Information shown →
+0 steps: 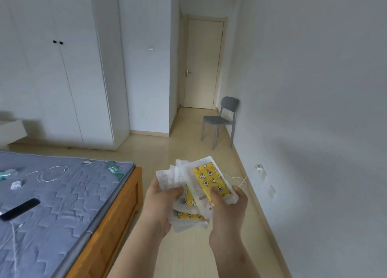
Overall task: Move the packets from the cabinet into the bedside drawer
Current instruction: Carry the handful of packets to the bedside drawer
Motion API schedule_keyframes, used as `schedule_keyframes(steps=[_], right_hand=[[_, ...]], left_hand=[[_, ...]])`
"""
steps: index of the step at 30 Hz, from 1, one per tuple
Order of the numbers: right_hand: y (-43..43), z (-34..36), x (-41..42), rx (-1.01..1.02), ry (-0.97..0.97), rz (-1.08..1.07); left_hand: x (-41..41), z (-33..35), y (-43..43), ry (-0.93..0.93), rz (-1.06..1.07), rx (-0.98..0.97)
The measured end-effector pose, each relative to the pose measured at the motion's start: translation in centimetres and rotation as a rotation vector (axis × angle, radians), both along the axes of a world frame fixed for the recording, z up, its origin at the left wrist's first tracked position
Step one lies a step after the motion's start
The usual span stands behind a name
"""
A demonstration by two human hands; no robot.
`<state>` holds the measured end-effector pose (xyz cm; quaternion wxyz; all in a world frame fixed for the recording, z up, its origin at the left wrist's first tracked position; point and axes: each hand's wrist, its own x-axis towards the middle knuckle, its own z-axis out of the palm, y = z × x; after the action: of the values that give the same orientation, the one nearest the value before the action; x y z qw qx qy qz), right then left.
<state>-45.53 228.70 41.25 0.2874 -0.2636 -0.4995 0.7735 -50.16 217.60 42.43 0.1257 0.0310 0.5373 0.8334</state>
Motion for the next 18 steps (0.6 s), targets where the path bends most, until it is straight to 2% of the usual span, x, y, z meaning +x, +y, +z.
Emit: schedule_keyframes(steps=[4,10,12,18], right_hand=[[0.7,-0.7,-8.2,0.055,-0.066,0.168],[1.3,-3.0,-21.8,0.017,-0.174,0.33],[1.4,-3.6,-26.4,0.011,-0.182,0.346],[1.9,-2.0,-42.2,-0.047,-0.115,0.371]], left_hand=[[-7.3,-1.1,-0.1,-0.003,0.176,-0.004],[-20.3,-3.5,0.2,-0.017,0.248,0.005],[-25.1,-4.5,0.1,-0.036,0.225,0.037],[-41.4,-3.4,-0.1,-0.022,-0.026,0.195]])
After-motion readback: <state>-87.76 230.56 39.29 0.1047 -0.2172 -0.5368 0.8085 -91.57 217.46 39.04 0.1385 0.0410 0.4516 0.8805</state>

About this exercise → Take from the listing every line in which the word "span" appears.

Task result →
The usual span stands behind a name
Motion for the next 18 steps (0.6 s), targets where the path bends most, until it is straight to 2% of the usual span, x, y, z meaning +x, +y, +z.

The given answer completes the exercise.